While most of us certainly feel more comfortable running errands than we did in March, the truth is that some items at grocery stores are still just as hard to find as ever, with a Wall Street Journal report finding that roughly 10% of grocery store items (7% of nonedible products and 12% of food items) remain out of stock, up from a usual range of 5% to 7% from pre-pandemic “normal” times. If that 10% figure persisted for a full six months, trade associates predict it could cost the nationwide supermarket industry an estimated $10 billion in missing revenue.
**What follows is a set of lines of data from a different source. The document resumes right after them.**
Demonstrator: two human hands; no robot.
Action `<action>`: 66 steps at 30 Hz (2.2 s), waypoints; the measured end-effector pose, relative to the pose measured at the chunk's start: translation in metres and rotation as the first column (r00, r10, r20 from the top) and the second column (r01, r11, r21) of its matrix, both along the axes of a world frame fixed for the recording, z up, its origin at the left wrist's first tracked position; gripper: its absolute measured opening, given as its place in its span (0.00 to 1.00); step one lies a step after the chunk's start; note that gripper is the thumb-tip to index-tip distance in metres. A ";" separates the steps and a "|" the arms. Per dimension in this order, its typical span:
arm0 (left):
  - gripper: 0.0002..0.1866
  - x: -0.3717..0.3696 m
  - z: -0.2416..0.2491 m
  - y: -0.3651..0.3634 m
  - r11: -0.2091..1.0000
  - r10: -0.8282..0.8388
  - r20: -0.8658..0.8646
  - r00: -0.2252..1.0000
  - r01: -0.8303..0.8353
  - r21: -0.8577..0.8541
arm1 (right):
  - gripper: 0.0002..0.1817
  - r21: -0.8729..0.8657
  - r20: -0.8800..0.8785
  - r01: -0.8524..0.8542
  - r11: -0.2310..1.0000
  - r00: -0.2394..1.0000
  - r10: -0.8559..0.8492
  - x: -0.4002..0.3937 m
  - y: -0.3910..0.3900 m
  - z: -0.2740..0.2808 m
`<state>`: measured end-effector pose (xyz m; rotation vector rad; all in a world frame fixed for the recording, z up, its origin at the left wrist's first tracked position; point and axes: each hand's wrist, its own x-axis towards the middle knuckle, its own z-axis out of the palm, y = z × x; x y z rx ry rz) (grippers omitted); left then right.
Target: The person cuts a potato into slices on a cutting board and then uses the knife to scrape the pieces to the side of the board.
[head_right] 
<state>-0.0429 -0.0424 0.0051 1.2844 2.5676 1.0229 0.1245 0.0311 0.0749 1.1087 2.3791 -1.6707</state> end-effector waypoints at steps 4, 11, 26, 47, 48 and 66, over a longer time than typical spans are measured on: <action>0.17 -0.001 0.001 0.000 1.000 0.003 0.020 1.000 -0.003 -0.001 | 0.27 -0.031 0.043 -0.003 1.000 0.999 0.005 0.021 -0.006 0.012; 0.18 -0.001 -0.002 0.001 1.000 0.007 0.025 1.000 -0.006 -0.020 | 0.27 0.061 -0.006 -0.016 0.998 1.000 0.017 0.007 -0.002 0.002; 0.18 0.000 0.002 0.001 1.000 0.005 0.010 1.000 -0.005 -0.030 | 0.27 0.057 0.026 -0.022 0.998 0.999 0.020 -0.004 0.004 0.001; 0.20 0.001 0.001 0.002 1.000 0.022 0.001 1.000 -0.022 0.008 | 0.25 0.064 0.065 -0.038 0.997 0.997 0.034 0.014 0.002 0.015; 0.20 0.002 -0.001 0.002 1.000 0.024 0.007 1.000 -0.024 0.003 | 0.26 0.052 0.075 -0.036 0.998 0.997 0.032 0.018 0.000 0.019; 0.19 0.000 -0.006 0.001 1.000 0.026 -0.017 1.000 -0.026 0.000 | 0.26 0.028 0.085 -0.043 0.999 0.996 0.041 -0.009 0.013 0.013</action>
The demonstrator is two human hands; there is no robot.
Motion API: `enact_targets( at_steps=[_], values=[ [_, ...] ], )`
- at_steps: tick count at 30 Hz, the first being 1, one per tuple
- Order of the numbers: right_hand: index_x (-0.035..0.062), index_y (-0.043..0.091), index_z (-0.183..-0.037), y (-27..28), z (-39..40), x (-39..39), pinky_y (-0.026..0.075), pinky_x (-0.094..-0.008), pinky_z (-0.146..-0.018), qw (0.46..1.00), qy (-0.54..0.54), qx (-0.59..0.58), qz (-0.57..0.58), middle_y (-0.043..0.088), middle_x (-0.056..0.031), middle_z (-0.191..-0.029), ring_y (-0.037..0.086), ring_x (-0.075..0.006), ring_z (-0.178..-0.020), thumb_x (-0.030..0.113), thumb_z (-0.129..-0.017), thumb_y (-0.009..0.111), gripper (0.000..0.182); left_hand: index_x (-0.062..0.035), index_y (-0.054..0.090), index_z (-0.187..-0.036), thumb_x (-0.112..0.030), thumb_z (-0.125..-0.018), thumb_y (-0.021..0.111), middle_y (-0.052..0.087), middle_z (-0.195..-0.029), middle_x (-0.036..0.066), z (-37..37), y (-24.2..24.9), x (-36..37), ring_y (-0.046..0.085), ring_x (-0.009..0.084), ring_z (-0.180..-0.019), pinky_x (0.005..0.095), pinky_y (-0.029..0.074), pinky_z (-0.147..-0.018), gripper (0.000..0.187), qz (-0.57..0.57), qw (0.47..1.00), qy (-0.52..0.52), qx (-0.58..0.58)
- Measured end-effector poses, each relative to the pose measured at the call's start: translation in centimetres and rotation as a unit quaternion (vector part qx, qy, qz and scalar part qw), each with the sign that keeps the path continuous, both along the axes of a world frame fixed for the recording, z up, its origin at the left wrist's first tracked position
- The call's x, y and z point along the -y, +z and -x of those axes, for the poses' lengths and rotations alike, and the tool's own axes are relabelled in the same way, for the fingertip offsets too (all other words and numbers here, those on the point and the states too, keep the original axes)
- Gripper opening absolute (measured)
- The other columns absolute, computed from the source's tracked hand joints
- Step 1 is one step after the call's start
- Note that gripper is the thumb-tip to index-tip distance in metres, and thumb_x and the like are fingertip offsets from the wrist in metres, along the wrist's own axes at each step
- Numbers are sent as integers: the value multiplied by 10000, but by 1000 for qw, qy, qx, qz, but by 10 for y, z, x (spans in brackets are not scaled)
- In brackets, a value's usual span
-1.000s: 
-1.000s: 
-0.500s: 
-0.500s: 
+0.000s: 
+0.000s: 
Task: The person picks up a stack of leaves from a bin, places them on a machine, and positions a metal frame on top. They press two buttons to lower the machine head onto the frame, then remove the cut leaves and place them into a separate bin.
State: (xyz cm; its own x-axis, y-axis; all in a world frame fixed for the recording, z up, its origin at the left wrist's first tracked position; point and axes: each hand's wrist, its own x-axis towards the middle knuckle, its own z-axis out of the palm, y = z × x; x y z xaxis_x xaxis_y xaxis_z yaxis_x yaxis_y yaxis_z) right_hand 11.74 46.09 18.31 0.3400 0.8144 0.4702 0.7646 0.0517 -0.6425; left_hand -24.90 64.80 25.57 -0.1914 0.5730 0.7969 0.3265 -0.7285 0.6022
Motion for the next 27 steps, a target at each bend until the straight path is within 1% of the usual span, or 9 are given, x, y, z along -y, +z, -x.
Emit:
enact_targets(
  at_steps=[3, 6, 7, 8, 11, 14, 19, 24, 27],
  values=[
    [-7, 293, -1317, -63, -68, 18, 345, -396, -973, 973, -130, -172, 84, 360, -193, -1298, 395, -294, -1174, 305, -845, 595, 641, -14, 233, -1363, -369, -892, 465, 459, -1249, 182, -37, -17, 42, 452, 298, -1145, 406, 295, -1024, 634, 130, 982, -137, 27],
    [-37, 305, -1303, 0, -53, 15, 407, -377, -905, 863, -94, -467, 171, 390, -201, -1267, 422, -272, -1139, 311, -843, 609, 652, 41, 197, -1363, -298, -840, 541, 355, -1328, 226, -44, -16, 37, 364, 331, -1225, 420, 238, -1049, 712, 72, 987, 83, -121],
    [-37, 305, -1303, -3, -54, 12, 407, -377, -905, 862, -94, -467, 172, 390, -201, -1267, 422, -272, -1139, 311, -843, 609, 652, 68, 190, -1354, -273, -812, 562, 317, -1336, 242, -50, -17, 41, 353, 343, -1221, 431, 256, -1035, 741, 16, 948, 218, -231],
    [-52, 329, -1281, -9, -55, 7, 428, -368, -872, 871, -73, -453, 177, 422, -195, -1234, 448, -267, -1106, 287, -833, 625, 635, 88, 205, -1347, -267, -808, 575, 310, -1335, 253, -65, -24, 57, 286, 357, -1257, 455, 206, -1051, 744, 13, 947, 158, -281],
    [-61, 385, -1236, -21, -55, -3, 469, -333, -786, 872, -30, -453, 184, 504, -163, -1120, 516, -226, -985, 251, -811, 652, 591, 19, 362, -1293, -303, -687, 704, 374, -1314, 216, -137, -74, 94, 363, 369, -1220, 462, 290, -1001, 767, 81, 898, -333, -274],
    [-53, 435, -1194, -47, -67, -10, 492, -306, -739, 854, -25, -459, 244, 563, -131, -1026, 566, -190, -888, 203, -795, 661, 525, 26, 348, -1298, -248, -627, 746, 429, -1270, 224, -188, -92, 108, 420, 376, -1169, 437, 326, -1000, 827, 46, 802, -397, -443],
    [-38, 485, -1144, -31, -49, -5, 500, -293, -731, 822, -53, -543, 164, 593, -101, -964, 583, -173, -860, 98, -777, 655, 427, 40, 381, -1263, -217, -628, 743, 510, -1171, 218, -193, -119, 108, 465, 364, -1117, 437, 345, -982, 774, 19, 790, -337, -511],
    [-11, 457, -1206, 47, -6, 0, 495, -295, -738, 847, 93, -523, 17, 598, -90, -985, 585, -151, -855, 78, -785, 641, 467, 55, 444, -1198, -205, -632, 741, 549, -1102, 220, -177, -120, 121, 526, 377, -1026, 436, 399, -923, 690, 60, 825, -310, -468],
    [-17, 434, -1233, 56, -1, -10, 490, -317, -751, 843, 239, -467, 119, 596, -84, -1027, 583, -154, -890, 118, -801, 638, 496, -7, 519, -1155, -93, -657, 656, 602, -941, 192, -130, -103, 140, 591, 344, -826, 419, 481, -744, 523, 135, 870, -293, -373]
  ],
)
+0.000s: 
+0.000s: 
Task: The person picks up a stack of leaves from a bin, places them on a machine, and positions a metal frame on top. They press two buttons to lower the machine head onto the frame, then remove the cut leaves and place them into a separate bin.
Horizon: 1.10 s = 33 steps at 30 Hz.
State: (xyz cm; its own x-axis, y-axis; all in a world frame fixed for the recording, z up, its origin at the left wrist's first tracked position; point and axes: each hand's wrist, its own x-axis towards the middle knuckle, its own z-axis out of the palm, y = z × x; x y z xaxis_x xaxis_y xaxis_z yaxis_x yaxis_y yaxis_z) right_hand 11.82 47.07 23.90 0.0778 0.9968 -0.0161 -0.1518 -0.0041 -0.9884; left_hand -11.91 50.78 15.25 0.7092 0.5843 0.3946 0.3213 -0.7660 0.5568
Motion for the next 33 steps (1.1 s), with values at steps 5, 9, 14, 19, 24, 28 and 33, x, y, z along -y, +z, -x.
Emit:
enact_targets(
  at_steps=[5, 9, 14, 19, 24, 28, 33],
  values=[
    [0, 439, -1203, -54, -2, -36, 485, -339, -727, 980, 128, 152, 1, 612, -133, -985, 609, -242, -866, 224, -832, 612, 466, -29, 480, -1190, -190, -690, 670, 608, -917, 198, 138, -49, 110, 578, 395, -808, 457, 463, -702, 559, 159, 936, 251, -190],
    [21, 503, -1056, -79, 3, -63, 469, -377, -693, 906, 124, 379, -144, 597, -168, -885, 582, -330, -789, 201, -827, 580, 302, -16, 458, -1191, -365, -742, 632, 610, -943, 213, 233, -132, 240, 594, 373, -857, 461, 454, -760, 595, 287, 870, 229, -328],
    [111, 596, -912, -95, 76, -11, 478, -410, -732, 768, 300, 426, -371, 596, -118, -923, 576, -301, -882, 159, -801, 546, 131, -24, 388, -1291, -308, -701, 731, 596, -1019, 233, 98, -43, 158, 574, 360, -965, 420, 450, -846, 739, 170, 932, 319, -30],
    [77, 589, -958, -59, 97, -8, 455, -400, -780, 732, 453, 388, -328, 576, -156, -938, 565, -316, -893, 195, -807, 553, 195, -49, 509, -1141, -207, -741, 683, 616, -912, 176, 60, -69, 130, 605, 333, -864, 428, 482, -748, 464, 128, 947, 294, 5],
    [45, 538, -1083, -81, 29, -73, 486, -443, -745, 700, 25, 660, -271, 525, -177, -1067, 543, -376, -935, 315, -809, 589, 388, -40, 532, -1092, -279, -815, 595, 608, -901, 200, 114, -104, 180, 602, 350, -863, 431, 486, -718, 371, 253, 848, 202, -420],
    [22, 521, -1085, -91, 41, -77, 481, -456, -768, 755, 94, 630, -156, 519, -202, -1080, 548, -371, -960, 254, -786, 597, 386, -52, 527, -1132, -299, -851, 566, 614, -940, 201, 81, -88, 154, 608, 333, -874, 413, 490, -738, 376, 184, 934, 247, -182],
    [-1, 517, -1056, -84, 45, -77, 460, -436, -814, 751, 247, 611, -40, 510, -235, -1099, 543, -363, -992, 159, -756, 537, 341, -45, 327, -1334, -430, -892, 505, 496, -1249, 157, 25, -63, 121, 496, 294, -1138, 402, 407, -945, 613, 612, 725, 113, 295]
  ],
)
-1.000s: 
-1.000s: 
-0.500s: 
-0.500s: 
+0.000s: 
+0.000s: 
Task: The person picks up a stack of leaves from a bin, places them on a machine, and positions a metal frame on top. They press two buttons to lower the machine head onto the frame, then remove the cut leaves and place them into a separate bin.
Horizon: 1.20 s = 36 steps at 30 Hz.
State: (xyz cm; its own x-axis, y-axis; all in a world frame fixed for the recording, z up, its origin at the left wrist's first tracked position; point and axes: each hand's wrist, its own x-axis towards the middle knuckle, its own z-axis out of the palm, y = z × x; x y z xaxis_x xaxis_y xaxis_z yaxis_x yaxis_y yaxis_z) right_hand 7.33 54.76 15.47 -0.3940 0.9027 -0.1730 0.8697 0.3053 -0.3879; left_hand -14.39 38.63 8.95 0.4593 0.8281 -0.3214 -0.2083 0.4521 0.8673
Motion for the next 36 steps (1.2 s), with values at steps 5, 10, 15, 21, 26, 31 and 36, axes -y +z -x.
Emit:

As the Journal notes, these dips in supply have to do with a combination of pandemic-induced demand shifts and logistical challenges no one could have realistically foreseen even nine months ago. A baking boom outside the usual holiday “busy season” meant a run on refrigerated dough, which was only at 88% of full stock for the week ending August 2. Simultaneously, the difficulty associated with maintaining meat processing during the pandemic led to a rise in prices and a scarcity of supply, which might explain why frozen meat, poultry, and seafood was only at 84% of its full capacity. Canned vegetables, another category that’s had a hard time keeping up with early-pandemic supply surges, are only available at 80%.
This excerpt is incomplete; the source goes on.